Movie Review: Spotlight

spotlight

I’m having a hard time wrapping my head around the notion that someone can write and direct a really awful film and then, a few months later, come up with an absolutely great film. The awful film here is THE COBBLER, which I reviewed a few months back. The great film is SPOTLIGHT, which was directed and co-written by Tom McCarthy.

In 2001, the New York Times purchased the Boston Globe, and Marty Baron was brought in as the latter paper’s new editor-in-chief. For the Times, it was a risky move. Baron, who came from the Miami Herald where he was the executive editor, knew nothing about Boston or its politics. Moreover, he was Jewish in a city where more than half of the paper’s readership was Catholic. For the Globe’s journalists, it was a nervous time as Baron had a reputation for trimming costs, which included cutting headcount and resources. But, as they quickly discovered, Baron’s reputation differed from reality. He wanted to make the Globe relevant again, at a time when the Internet was just starting to make dents in the bottom lines of newspapers everywhere. Very early on in his tenure, he gave the paper’s hard-hitting investigative reporting group, Spotlight, a new assignment: The Globe had previously run a story – buried in the paper’s Metro section – about a pedophile priest. Although the Archbishop of Boston had subsequently removed the priest from his position and had the courts seal the legal documents to the case, Baron sensed there was something more to the story and he wanted the Spotlight Team to find out what it was.

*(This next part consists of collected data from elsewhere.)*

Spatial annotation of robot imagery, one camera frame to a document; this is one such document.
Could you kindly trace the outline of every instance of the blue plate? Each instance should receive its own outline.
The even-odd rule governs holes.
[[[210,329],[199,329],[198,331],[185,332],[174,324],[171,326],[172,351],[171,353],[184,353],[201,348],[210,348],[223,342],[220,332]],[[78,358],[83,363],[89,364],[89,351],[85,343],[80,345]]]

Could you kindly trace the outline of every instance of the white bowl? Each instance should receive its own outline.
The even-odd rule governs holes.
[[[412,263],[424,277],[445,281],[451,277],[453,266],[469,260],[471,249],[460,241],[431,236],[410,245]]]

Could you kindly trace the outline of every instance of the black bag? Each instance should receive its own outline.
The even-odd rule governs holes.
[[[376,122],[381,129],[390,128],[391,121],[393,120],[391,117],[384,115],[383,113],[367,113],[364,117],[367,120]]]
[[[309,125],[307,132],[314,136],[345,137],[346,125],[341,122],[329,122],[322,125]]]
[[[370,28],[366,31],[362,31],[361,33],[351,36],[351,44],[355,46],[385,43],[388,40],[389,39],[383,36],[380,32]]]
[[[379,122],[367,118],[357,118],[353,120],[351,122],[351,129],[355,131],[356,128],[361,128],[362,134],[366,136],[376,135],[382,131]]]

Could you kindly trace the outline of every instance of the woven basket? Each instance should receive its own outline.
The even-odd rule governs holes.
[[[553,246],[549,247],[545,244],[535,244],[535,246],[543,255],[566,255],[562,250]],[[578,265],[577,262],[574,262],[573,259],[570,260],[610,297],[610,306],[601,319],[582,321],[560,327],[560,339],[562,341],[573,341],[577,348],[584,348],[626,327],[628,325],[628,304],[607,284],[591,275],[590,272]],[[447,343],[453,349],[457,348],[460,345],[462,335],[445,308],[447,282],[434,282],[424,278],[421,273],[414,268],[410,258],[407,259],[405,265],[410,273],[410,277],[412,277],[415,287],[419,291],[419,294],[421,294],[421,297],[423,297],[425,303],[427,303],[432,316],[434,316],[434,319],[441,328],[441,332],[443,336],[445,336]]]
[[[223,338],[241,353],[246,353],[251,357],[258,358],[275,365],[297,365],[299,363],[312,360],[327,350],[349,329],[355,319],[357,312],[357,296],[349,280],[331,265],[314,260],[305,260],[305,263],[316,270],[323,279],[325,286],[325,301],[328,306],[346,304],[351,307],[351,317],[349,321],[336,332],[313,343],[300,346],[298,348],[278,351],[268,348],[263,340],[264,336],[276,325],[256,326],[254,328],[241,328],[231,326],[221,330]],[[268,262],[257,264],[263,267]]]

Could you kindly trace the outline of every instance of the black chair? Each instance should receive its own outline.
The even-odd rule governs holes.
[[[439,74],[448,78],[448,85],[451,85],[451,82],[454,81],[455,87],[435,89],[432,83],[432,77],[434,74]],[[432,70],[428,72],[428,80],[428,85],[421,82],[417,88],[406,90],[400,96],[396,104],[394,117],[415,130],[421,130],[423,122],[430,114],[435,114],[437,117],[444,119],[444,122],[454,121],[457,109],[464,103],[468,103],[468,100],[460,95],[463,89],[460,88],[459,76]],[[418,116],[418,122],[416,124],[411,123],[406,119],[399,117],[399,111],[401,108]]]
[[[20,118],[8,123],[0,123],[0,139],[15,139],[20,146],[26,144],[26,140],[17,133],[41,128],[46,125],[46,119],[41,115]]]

What started out as an isolated case of sexual abuse of minors involving one priest quickly snowballed into a scandal involving dozens of priests in the Catholic archdiocese in Boston alone, with the cover-up involving the Church, its supporters and its lawyers. The Globe’s exposé, which broke in early 2002, resulted in criminal prosecutions and convictions of five priests, and the resignation of Cardinal Law later that year. It also triggered a discussion about sexual abuse in the Church that echoed around the world including in the office of the Pope. The paper ran more than 600 stories on the subject over the course of year earning the Spotlight Team a Pulitzer Prize in 2003.

The movie, SPOTLIGHT, tells the story of that team of investigative journalists – Walter “Robby” Robinson (Michael Keaton, BIRDMAN), Michael Rezendes (Mark Ruffalo, BEGIN AGAIN), Sacha Pfeiffer (Rachel McAdams, TV’s TRUE DETECTIVE) and Matt Carroll (Brian d’Arcy James) – and their assistant managing editor, Ben Bradlee Jr. (John Slattery, TV’s MAD MEN), who worked on the story for over six months before it broke the systemic pattern of abuse and cover-up wide open. The film is an ode to the type of journalism that is sadly dying out under the pressure for instant news and the growing relationship between governments, business interests and the media that influences what we read, hear and see today.

Many critics have drawn positive comparisons to the 1976 film, ALL THE PRESIDENT’S MEN, which documents the Washington Post’s pursuit of the Watergate scandal. Interestingly, the executive editor at the Post back then was Ben Bradlee (played by Jason Robards), the father of Ben Bradlee Jr. Neither film is very sexy or glamourous. They just show – quite accurately, it is said – the hours of painstaking research, the pouring over detailed information, the attempts to get people to tell you things that they may not want to tell you (for any number of reasons), and the checking and re-checking of facts that go into this craft.

Baron (Liev Schreiber, FADING GIGOLO) had told the Spotlight Team to focus on the institutional aspect of the abuse; that is, who knew what and when, and what they did or didn’t do about it, rather than simply trying to take down Cardinal Law. The film follows the same dispassionate tack, shying away from gratuitous flashback scenes of abuse or conspiracy and instead focusing on the journalists who patiently gather their evidence and build their story piece by piece. In this era of 24-hour news where the truth often gets trampled on for the sake of being first, it’s comforting to know that there are still teams like Spotlight in place that can keep the bad guys in check and remind us all of how reporting should be.

SPOTLIGHT is storytelling and ensemble acting at its best. Look for it to pick up a few Oscars® on February 28th.